La Défense pourrait perdre 380 millions d'euros de crédits en 2014

Si le ministère de la Défense ne devait que perdre 380 millions d'euros de crédits en 2014, il limiterait la casse. Pour autant, son budget est taillé au plus juste.
Michel Cabirol
380 millions d'euros. C'est ce que pourrait perdre in fine le budget du ministère de la Défense en 2014 (31,4 milliards d'euros au total)
380 millions d'euros. C'est ce que pourrait perdre in fine le budget du ministère de la Défense en 2014 (31,4 milliards d'euros au total) (Crédits : reuters.com)

380 millions d'euros. C'est ce que pourrait perdre in fine le budget du ministère de la Défense en 2014 (31,4 milliards d'euros au total), assurent des sources concordantes. Ce qui limite un peu la casse si bien sûr la facture n'augmente pas avec le collectif budgétaire de fin d'année. "Le costume est taillé au plus juste. Les marges de manœuvre sont inexistantes", avait rappelé fin octobre au Sénat le chef d'état-major des armées, le général Pierre de Villiers. Un temps tentés de monter au créneau, les grands subordonnés du ministre jouent pour le moment profil bas sur le budget.

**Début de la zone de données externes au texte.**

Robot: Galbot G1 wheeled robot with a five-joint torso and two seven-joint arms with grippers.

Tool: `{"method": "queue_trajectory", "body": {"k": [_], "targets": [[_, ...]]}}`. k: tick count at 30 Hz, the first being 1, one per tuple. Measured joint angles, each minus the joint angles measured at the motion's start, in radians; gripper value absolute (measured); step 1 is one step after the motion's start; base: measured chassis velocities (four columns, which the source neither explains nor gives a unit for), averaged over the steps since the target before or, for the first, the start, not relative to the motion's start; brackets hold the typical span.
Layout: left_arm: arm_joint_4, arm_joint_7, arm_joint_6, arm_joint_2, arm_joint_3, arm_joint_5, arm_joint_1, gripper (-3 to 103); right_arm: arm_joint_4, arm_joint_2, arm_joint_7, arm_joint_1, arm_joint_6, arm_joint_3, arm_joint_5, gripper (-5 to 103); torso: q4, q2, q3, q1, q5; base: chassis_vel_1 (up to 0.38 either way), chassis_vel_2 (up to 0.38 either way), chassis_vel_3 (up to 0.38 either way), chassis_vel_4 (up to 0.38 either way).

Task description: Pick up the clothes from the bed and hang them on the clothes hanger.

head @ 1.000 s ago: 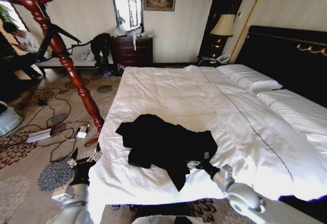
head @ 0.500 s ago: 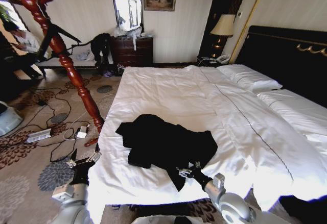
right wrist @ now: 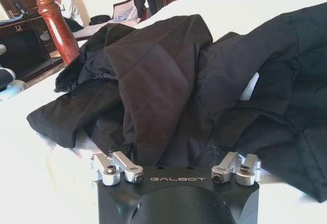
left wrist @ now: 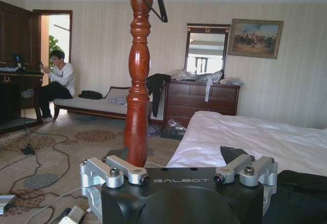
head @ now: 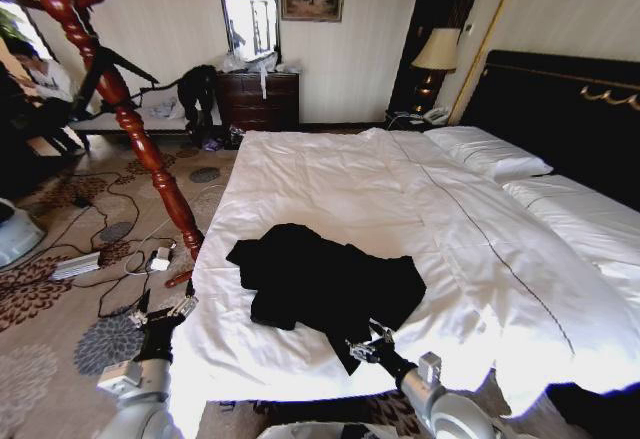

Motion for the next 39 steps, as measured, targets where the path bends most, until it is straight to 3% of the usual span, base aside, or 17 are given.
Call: {"method": "queue_trajectory", "body": {"k": [4,7,9,12,14,16,18,21,28,34,39], "targets": [[-0.003,-0.001,0.000,0.003,0.000,-0.005,0.000,100,-0.006,-0.002,0.000,-0.013,0.000,0.013,-0.011,71,-0.0001,0.000,0.000,0.000,0.0000,0.000,0.000,0.000,0.000],[-0.004,-0.005,0.000,0.008,0.000,-0.006,-0.001,100,-0.006,-0.007,-0.002,-0.033,0.008,0.036,-0.011,54,-0.0001,0.000,0.000,0.000,0.0000,0.000,0.000,0.000,0.000],[-0.004,-0.006,0.000,0.009,-0.001,-0.006,-0.002,100,-0.005,-0.010,-0.007,-0.038,0.012,0.042,-0.010,54,-0.0001,0.000,0.000,0.000,0.0000,0.000,0.000,0.000,0.000],[-0.004,-0.009,0.000,0.014,-0.002,-0.008,-0.004,100,0.001,-0.021,-0.042,-0.056,0.043,0.070,-0.004,37,-0.0001,0.000,0.000,0.000,0.0000,0.000,0.000,0.000,0.000],[-0.004,-0.009,0.000,0.015,-0.002,-0.009,-0.004,100,0.004,-0.022,-0.050,-0.060,0.048,0.076,-0.003,37,0.0000,0.000,0.000,0.000,0.0000,0.000,0.000,0.000,0.000],[-0.005,-0.009,0.000,0.018,-0.002,-0.011,-0.005,100,0.024,-0.031,-0.068,-0.084,0.060,0.110,0.007,21,0.0000,0.000,0.000,0.000,0.0000,0.000,0.000,0.000,0.000],[-0.006,-0.010,0.000,0.019,-0.002,-0.012,-0.005,100,0.036,-0.036,-0.071,-0.097,0.061,0.128,0.014,21,0.0000,0.000,0.000,0.000,-0.0001,0.000,0.000,0.000,0.000],[-0.014,-0.012,0.000,0.020,-0.004,-0.019,-0.004,100,0.060,-0.057,-0.087,-0.129,0.061,0.192,0.018,5,-0.0001,0.000,0.000,0.000,-0.0001,0.000,0.000,0.000,0.000],[-0.035,-0.018,-0.003,0.019,-0.004,-0.022,0.007,100,0.095,-0.090,-0.092,-0.107,0.060,0.302,0.033,0,-0.0004,0.000,0.000,0.000,0.0001,0.000,0.000,0.000,0.000],[-0.061,-0.022,-0.003,0.021,-0.005,-0.024,0.015,100,0.130,-0.176,-0.093,0.130,0.036,0.445,0.180,0,0.0005,0.000,0.000,0.000,0.0000,0.000,0.000,0.000,0.000],[-0.076,-0.024,-0.003,0.020,-0.006,-0.027,0.019,100,0.145,-0.271,-0.094,0.247,0.030,0.518,0.269,0,-0.0003,0.000,0.000,0.000,0.0000,0.000,0.000,0.000,0.000]]}}
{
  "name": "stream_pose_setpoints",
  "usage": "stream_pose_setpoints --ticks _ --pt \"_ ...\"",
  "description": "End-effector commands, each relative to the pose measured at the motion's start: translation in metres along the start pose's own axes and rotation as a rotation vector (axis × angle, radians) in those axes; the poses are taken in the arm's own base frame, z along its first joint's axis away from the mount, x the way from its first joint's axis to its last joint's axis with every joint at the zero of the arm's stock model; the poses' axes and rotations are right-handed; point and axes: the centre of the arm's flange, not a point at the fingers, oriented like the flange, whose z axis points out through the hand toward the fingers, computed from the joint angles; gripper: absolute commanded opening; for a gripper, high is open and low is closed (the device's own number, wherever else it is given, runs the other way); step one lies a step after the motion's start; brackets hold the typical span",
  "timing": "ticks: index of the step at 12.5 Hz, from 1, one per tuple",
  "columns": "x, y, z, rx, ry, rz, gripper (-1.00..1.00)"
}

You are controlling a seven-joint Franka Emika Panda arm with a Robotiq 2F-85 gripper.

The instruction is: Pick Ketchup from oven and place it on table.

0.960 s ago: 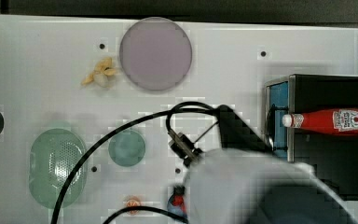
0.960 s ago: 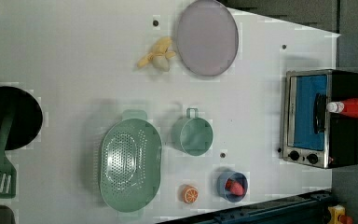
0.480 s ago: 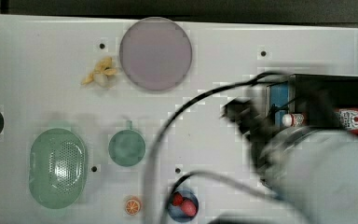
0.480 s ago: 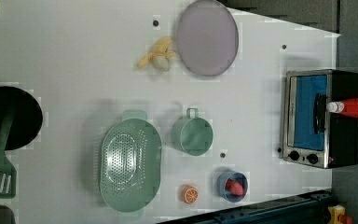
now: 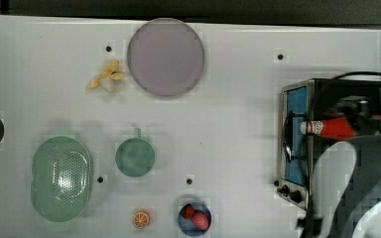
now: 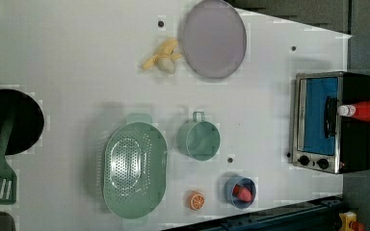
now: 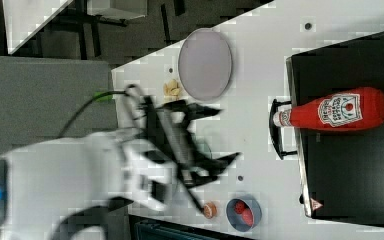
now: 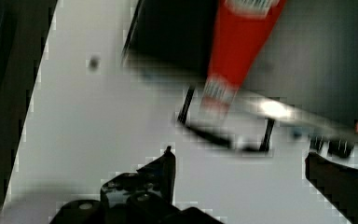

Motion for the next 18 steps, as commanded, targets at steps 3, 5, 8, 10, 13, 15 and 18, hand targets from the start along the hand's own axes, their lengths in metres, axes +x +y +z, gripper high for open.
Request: stream_pose_setpoints --ticks 3,5,8,10,13,15,18 --pt "0.050 0.007 0.035 -0.038 0.074 0.118 1.00" --pt "0.073 0.010 0.055 -0.044 0.099 0.165 1.00" --pt "0.097 0.011 0.088 -0.013 0.080 0.258 1.00" --pt "0.103 0.012 0.118 0.001 0.038 0.317 1.00" --pt "0.112 0.016 0.147 -0.029 0.051 0.335 1.00" --pt "0.115 0.016 0.158 -0.033 0.071 0.335 1.00" --pt "0.117 0.017 0.171 -0.034 0.071 0.348 0.70"
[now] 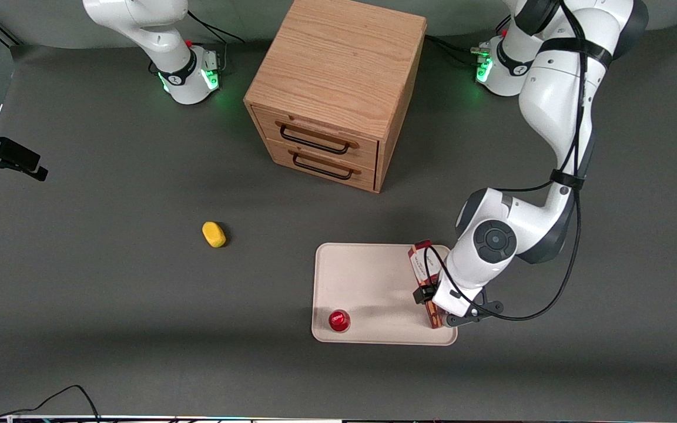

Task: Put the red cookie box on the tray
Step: 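Close the left gripper on the cookie box and lift it, then carry the held cookie box off the tray to the table beside it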

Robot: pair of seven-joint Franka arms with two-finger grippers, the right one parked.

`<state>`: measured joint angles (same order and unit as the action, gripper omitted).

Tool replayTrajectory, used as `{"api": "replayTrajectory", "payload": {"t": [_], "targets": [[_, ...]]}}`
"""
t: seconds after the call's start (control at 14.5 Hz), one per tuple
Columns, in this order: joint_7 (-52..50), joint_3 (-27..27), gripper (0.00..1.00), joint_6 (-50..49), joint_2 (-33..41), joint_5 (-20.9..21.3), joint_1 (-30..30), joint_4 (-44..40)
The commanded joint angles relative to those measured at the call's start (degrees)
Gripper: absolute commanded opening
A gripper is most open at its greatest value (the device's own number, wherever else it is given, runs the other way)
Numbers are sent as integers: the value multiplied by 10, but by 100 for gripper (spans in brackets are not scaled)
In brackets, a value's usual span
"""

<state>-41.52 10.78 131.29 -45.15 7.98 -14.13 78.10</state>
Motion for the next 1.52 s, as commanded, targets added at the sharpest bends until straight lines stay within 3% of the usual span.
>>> {"api": "replayTrajectory", "payload": {"t": [0.0, 0.21, 0.41, 0.55, 1.1, 1.31, 1.45], "targets": [[-14, -3, 65, 26, 3, 14, -5, 20], [-12, -3, 28, 87, 7, 24, -5, 69], [-6, -3, 7, 86, 11, 30, -3, 75], [-3, -3, 6, 65, 28, 30, -2, 72], [97, -4, 5, -286, 139, 20, 6, -46], [178, -6, 5, -382, 213, 17, 44, -48], [241, -7, 5, -403, 273, -12, 89, -8]]}}
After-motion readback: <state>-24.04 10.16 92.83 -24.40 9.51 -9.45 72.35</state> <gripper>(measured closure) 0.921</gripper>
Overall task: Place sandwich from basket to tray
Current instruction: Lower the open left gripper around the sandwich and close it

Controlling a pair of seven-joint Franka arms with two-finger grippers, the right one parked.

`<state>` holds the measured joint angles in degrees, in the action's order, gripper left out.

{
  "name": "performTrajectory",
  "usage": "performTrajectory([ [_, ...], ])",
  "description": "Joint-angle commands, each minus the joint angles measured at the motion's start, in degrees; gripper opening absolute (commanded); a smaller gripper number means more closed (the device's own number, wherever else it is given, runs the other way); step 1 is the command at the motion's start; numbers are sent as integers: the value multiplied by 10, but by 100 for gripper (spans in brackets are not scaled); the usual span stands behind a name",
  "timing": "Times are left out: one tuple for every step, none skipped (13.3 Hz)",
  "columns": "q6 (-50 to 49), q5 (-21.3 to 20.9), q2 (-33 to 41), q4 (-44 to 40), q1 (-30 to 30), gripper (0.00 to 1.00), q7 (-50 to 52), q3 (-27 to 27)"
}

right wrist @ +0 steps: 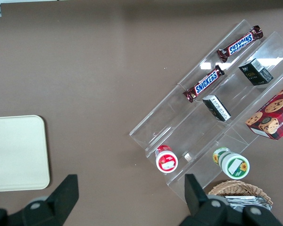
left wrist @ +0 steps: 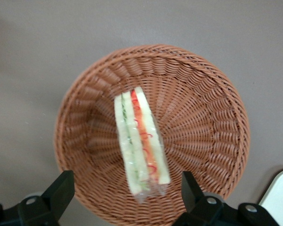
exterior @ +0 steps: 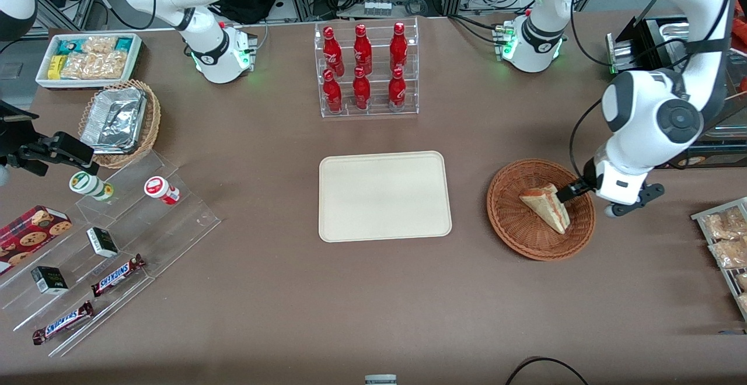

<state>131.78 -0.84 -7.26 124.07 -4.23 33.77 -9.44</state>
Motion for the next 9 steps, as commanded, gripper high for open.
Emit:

Lors du dernier collectif budgétaire cet automne, Bercy a été contraint d'ouvrir 605 millions d'euros de crédits pour financer les opérations extérieures (OPEX) et 170 millions d'euros pour couvrir le dépassement de la masse salariale, soit 775 millions d'euros au total, a expliqué à l'Assemblée nationale le secrétaire d'État chargé du budget, Christian Eckert. "Nous proposons, inversement, d'inscrire 570 millions d'euros d'annulations de crédits, soit un surplus positif de 200 millions d'euros pour la défense - auxquels s'ajoutent les 250 millions d'euros du programme d'investissement d'avenir (PIA)", a-t-il également précisé.

Louvois : 180 millions de trop-versés en 2014

Selon Christian Eckert, les dépassements pour la mission Défense "se décomposent en 150 millions d'euros au titre des OPEX, 180 millions d'euros au titre des trop-versés de solde imputables au logiciel de paye Louvois, et de la nécessité de remplacer ce logiciel, et 40 millions d'euros répartis sur d'autres actions".